Among the 11 marketers that thus far have suspended their advertising in "The O'Reilly Factor" are Allstate, GlaxoSmithKline and the men's clothing brand Untuckit. The latter is the year's eighth-biggest "O'Reilly" backer, spending $1.03 million on 69 spots. Other top sponsors of the show include the Shriners Hospital for Children, Life Credit Company, Coventry Direct, the ASPCA, St. Jude's Children's Research Hospital and Aleve.

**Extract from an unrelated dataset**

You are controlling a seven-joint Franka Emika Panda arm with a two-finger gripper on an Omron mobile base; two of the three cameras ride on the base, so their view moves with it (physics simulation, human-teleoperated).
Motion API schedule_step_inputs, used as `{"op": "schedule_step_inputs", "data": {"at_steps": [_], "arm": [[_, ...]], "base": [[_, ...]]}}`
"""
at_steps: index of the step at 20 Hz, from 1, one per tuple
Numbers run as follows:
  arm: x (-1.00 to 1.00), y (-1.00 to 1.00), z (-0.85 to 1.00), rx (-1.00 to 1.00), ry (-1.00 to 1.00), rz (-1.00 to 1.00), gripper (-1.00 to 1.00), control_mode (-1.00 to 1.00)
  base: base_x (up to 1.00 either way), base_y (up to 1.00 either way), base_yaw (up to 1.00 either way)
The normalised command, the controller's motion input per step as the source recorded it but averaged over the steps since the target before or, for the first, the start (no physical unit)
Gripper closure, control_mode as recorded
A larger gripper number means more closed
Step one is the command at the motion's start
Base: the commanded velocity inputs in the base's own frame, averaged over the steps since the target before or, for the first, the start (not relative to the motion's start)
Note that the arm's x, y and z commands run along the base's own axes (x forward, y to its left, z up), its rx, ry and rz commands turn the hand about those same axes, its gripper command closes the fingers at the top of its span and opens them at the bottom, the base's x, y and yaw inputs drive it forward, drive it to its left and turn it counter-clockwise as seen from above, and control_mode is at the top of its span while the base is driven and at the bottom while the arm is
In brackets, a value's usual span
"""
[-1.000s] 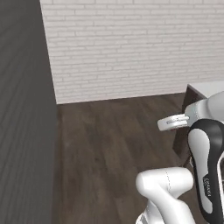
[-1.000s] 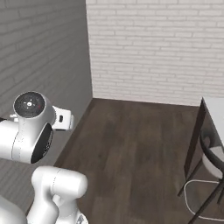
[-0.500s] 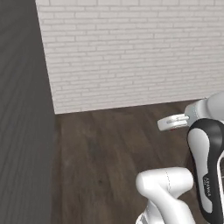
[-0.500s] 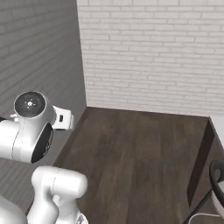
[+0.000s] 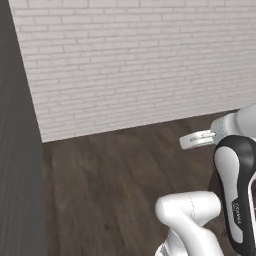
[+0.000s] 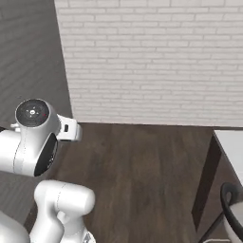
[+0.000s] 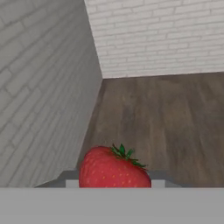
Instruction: Take the strawberry from the fridge and place it on top of the pancake, located on the dining counter.
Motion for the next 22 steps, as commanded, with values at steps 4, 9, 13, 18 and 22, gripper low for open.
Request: {"op": "schedule_step_inputs", "data": {"at_steps": [4,9,13,18,22], "arm": [[0.0,0.0,0.0,0.0,0.0,0.0,1.0,1.0],[0.0,0.0,0.0,0.0,0.0,0.0,1.0,1.0],[0.0,0.0,0.0,0.0,0.0,0.0,1.0,1.0],[0.0,0.0,0.0,0.0,0.0,0.0,1.0,1.0],[0.0,0.0,0.0,0.0,0.0,0.0,1.0,1.0]], "base": [[0.35,0.0,-0.42],[0.2,0.0,-0.49],[0.11,0.0,-0.53],[0.05,0.0,-0.55],[0.0,-0.01,-0.55]]}}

It's worth noting that none of the 11 advertisers that have backed away from their "O'Reilly Factor" buys have said that they would pull out of Fox News Channel altogether, and that Mercedes and Hyundai specifically noted that they'd be shifting their spots to other network properties. As is generally the case when a program that airs on a highly-rated network runs afoul of advertisers' expectations, the spots that were originally designed to run in the show under scrutiny are merely reallocated to other primetime, late-night and early fringe slots. For example, when brands like Schick, Taco Bell and L'Oréal bailed on MTV's racy "Skins" back in 2011, they didn't abandon the network altogether; in fact, at least one would rematerialize during "Skins" lead-in "Jersey Shore" -- itself no stranger to sponsor turmoil.

In the near term, Fox News can expect the fallout to pile up as the O'Reilly story continues to feed on itself. The sexual harassment allegations -- which he vehemently denies -- are disturbing, and they call into question parent company 21st Century Fox's assertion that it does not tolerate behavior that "disrespects women or contributes to an uncomfortable work environment." (That statement was made in the wake of Fox News' chairman and CEO Roger Ailes' July 2016 ouster.)

If there is no simple calculus through which to divine Mr. O'Reilly's long-term prospects, his tangible assets are hard to bet against. While MSNBC's Rachel Maddow has been putting up some gaudy numbers ever since the inauguration, "The O'Reilly Factor" remains the top-rated cable news program. It's also Fox News' biggest revenue driver, and its ad rates are concomitant with the post-election bump. According to Standard Media Index data, the average unit cost for a 30-second spot in "The O'Reilly Factor" in January and February was $15,038 a pop, up 41% compared with the year-ago rate and nearly $1,500 north of that fetched by its nearest competitor, "Hannity." By comparison, spots in CNN's "Anderson Cooper 360" and Ms. Maddow's MSNBC program cost about a third of what the O'Reilly show commands.

(If the going rate for 30 seconds of airtime in "The O'Reilly Factor" still seems like a bargain, the value of a unit is directly proportional to the show's audience composition. As the median age of "O'Reilly Factor" viewers is north of 73 years old, and the guaranteed news demo tops out at 54 years, the vast majority of the show's deliveries -- as much as 82% in the first quarter -- are chaff.)

However things shake out, Mr. O'Reilly thus far has not made mention of the controversy on his show. Monday's installment included the usual blend of direct-response, pharma and insurance ads, although three companies that have since indicated that they are leaving the show (Allstate, Untuckit and the GlaxoSmithKline brand Gold Bond) appeared in what was presumably their final "O'Reilly Factor" spots for the foreseeable future.

"We value our partners and are working with them to address their current concerns about the 'O'Reilly Factor.' At this time, the ad buys of those clients have been re-expressed into other [Fox News] programs," Paul Rittenberg, executive-VP for ad sales at Fox News, said in a statement.

The advertiser uproar comes as Mr. Rittenberg prepares to leave the company after putting in more than 20 years there. His last day is April 28. A successor has yet to be named.